Friday, February 17, 2012

The Weak Tendency Before President's Day

Friday is the last trading day before the President’s Day holiday. The day prior to many holidays we see a bullish tendency. This is NOT the case with Presidents Day. Over the last 20 years the Friday before President’s Day has been a very poor performer. I showed this last year in the 2/18/11 Subscriber Letter. I have updated the results in the table below.



Inclinations appear squarely bearish.

2 comments:

Daniel said...

"If the market does not rally as it should, during a bullish seasonal period, it is a sign that other forces are stronger. And that when the seasonal period ends, those underlying forces will really have their say." - Edson Gould

I assume the principle Mr. Gould was referring to should work in reverse. That is, this recent series of modestly favorable returns, during normally bleak stretches of mid to late February, ought to result in a major pop to new highs in the index averages the next time seasonal effects are again a tailwind...

Also, could not help but note, thanks to your recent Webinar, that today the QE buying power index was near a high for this month-- perhaps mitigating the clear downside probabilities of the above study.

Rest assured the small hedges it caused me to place, as a result of this cautionary factor, on a modest seasonal short position yielded an offset-gain far in excess of the inexpensive Webinar fee.
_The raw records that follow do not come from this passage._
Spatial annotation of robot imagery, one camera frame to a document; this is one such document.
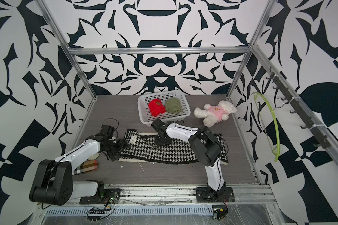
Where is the black white houndstooth scarf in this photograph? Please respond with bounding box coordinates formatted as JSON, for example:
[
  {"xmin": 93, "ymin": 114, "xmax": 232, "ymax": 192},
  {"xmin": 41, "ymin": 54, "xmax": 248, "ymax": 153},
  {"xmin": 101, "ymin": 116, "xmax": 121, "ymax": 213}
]
[{"xmin": 118, "ymin": 128, "xmax": 229, "ymax": 166}]

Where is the red knitted scarf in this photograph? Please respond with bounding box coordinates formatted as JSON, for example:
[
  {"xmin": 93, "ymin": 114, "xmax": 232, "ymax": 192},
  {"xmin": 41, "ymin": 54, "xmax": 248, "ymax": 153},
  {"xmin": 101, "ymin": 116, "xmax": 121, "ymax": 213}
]
[{"xmin": 148, "ymin": 99, "xmax": 166, "ymax": 117}]

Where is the green knitted scarf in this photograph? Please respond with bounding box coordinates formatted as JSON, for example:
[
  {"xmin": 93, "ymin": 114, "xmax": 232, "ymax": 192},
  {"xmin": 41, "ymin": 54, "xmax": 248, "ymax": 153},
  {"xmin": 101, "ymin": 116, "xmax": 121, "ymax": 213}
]
[{"xmin": 165, "ymin": 97, "xmax": 183, "ymax": 114}]

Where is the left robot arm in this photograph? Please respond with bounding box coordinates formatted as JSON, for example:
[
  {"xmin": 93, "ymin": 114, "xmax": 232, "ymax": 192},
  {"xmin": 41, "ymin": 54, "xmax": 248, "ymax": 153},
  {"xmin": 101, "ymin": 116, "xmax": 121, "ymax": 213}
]
[{"xmin": 29, "ymin": 125, "xmax": 130, "ymax": 206}]

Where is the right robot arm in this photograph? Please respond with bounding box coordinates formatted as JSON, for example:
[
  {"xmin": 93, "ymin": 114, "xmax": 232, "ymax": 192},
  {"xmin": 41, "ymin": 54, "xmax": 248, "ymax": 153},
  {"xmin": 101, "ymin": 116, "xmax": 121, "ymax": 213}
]
[{"xmin": 151, "ymin": 119, "xmax": 226, "ymax": 197}]

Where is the white plastic basket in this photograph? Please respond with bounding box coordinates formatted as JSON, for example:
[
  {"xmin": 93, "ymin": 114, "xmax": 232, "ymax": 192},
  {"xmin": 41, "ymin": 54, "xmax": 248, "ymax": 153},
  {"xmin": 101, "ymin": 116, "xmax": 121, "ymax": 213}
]
[{"xmin": 138, "ymin": 90, "xmax": 191, "ymax": 127}]

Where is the light blue alarm clock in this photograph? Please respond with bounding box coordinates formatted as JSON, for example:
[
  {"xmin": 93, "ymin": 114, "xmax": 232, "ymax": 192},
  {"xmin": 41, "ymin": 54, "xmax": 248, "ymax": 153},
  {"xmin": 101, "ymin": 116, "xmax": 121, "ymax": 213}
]
[{"xmin": 87, "ymin": 153, "xmax": 100, "ymax": 161}]

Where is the white teddy bear pink shirt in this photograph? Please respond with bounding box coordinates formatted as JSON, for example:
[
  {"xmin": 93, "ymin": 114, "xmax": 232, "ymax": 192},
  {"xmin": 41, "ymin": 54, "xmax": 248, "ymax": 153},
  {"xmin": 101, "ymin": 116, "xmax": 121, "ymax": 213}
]
[{"xmin": 193, "ymin": 100, "xmax": 237, "ymax": 128}]

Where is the black connector hub left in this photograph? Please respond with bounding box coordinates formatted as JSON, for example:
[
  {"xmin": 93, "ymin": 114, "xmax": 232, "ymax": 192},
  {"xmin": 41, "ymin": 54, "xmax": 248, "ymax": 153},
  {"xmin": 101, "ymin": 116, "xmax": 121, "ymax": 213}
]
[{"xmin": 87, "ymin": 207, "xmax": 106, "ymax": 217}]

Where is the black connector hub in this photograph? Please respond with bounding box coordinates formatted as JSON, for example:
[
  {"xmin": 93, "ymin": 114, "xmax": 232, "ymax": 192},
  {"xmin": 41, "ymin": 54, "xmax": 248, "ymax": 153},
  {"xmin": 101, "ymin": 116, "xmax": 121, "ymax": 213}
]
[
  {"xmin": 212, "ymin": 208, "xmax": 228, "ymax": 221},
  {"xmin": 87, "ymin": 207, "xmax": 106, "ymax": 217}
]

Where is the black connector hub right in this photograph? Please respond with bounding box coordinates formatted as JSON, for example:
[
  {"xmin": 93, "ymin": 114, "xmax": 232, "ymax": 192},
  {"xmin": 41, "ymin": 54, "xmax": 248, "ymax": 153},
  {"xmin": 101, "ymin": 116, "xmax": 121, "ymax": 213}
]
[{"xmin": 212, "ymin": 208, "xmax": 228, "ymax": 221}]

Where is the green clothes hanger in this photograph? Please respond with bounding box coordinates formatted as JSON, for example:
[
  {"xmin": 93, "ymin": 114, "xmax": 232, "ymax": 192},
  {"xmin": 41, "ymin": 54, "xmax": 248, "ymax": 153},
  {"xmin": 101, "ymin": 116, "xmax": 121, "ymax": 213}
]
[{"xmin": 252, "ymin": 92, "xmax": 281, "ymax": 162}]

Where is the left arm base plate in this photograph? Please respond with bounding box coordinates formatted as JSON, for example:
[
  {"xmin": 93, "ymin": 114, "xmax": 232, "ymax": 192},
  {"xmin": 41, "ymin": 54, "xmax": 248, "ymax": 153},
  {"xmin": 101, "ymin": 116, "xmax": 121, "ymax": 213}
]
[{"xmin": 79, "ymin": 188, "xmax": 121, "ymax": 205}]

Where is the white slotted cable duct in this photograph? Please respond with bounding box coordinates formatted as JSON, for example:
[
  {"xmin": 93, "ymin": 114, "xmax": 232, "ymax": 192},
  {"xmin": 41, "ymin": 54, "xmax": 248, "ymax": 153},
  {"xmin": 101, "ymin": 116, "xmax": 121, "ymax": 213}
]
[{"xmin": 46, "ymin": 205, "xmax": 213, "ymax": 217}]

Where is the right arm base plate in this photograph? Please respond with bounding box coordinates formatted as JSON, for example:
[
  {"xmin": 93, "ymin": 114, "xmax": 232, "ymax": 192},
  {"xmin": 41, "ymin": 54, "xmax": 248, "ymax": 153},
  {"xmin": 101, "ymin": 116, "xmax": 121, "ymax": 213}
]
[{"xmin": 195, "ymin": 186, "xmax": 236, "ymax": 203}]

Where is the grey wall hook rail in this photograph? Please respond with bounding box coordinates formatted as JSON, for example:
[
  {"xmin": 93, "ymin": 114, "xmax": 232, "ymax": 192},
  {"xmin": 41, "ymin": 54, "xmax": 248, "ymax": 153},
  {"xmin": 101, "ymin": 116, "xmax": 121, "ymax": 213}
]
[{"xmin": 267, "ymin": 67, "xmax": 331, "ymax": 149}]
Value added is your middle name, Rob. Again thx.

Unknown said...

In my mind, there is no question that equity-markets are currently driven by cheap money of QE and LTRO. It is like a kind of sugar or crack that leads the markets into feverish excitement, but for which the comedown will be painfully difficult. Those who want to protect themselves would be wise to look for alternative investment options outside of equities.